大鼠胶质瘤细胞(C6)介绍：大鼠胶质瘤细胞(C6) 是由Benda 等用N-nitrosomethylurea 诱导的大鼠胶质瘤克隆，并经过一系列的体外培养和动物传代交替后建成的。当细胞从低密度生长到满瓶时，S-100 产量增加10 倍。

大鼠胶质瘤细胞(C6)特性：

1） 来源：大鼠，胶质瘤

2） 形态：成纤维细胞，贴壁生长

3） 含量：>1x106 个/mL

4） 污染：支原体、细菌、酵母和真菌检测为阴性

5） 规格：T25 瓶或者1mL 冻存管包装

运输和保存：使用T25 瓶充液发送活细胞。收到细胞后，请先在显微镜下检查细胞生长状态，并将T25 瓶置于培养箱约6h 或过夜后，再次检查细胞状态。若状态良好，可按照以下细胞培养步骤进行细胞后续处理操作。若发现可疑污染物，请及时与我们取得联系。

大鼠胶质瘤细胞(C6)用途：仅供科研使用。

大鼠胶质瘤细胞(C6)培养步骤：

一．培养基及培养冻存条件准备：

1）准备F12K 培养基(F12K，SIGMA,货号N3520，添加NaHCO3 2.5g/L)，82.5%；马血清，15%；优质胎牛血清，2.5%。
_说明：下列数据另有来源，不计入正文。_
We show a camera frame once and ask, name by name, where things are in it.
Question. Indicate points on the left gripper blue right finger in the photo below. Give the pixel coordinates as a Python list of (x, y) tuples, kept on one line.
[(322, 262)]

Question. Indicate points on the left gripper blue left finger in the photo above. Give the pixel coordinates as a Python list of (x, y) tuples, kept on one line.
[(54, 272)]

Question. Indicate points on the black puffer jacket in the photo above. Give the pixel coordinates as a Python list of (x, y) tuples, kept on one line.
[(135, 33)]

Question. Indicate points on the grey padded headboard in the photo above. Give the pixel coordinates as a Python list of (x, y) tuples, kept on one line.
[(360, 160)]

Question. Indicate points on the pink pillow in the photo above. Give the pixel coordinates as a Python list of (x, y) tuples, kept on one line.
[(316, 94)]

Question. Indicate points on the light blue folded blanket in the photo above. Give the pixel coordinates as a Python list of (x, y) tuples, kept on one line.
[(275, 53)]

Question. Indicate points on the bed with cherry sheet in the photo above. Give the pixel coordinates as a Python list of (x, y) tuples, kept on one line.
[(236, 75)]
2）培养条件： 气相：空气，95%；二氧化碳，5%。温度：37 摄氏度，培养箱湿度为70%-80%。

3）冻存液：90%完全培养基，10%DMSO，现用现配。液氮储存。

二．细胞处理：

1） 复苏细胞：将含有1mL 细胞悬液的冻存管在37℃水浴中迅速摇晃解冻，加入4mL 培养基混合均匀。在1000RPM 条件下离心4 分钟，弃去上清液，补加1-2mL 培养基后吹匀。然后将所有细胞悬液加入培养瓶中培养过夜（或将细胞悬液加入10cm 皿中，加入约8ml 培养基，培养过夜）。第二天换液并检查细胞密度。
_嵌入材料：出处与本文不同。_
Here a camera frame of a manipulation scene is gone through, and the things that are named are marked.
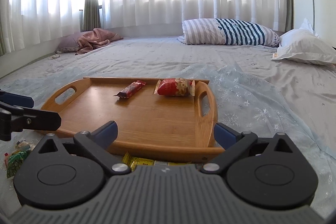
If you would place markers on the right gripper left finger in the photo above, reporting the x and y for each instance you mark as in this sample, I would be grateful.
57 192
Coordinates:
94 145

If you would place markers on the striped pillow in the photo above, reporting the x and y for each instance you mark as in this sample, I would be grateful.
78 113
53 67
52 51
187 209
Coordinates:
227 32

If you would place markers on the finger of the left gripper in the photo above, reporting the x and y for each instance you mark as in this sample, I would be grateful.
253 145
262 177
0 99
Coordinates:
16 99
17 118

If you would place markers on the wooden serving tray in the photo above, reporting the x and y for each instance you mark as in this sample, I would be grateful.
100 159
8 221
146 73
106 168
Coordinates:
177 129

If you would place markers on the olive green drape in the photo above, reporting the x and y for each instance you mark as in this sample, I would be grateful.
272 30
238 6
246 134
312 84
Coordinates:
91 15

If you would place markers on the pink crumpled cloth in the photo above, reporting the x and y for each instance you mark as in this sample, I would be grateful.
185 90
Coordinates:
95 39

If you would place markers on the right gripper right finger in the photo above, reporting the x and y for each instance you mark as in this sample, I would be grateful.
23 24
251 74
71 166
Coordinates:
236 145

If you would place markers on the green snack packet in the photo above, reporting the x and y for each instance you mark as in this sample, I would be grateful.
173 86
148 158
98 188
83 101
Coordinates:
15 161

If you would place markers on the light blue snowflake sheer cloth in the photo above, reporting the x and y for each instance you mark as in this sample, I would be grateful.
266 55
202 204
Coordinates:
266 98

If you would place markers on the white pillow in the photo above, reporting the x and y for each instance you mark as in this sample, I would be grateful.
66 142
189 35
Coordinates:
303 45

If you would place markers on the mauve pillow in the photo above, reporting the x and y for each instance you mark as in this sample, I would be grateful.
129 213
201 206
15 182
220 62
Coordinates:
70 43

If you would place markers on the small dark red snack bar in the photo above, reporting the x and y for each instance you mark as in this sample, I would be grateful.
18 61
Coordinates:
131 89

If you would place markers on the red peanut snack bag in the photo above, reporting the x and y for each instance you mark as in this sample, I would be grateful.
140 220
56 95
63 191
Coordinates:
175 87

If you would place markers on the yellow snack packet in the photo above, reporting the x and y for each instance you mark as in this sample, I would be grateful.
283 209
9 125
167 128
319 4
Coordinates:
133 162

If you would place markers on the grey bed sheet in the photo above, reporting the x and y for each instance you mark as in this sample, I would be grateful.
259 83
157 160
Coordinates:
164 50
2） 细胞传代：如果细胞密度达80%-90%，即可进行传代培养。

对于贴壁细胞，传代可参考以下方法：

1. 弃去培养上清，用不含钙、镁离子的PBS 润洗细胞1-2 次。

2. 加2ml 消化液（0.25%Trypsin-0.53mM EDTA）于培养瓶中，置于37℃培养箱中消化1-2 分钟，然后在显微镜下观察细胞消化情况，若细胞大部分变圆并脱落，迅速拿回操作台，轻敲几下培养瓶后加少量培养基终止消化。

3. 按6-8ml/瓶补加培养基，轻轻打匀后吸出，在1000RPM 条件下离心4 分钟，弃去上清液，补加1-2mL 培养液后吹匀。
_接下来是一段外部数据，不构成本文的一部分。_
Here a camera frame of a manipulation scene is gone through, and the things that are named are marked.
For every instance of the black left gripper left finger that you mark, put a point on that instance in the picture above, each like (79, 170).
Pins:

4. 将细胞悬液按1：2 到1：5 的比例分到新的含8ml 培养基的新皿中或者瓶中。

3）细胞冻存：待细胞生长状态良好时，可进行细胞冻存。贴壁细胞冻存时，弃去培养基后加入少量胰酶，细胞变圆脱落后，加入约1ml 含血清的培养基后加入冻存管中，再添加10%DMSO 后进行冻存。

注意事项：

1. 收到细胞后，若发现干冰已挥发干净、冻存管瓶盖脱落、破损及细胞有污染，请立即与我们联系。

2. 所有动物细胞均视为有潜在的生物危害性，必须在二级生物安全台内操作，并请注意防护，所有废液及接触过此细胞的器皿需要灭菌后方能丢弃。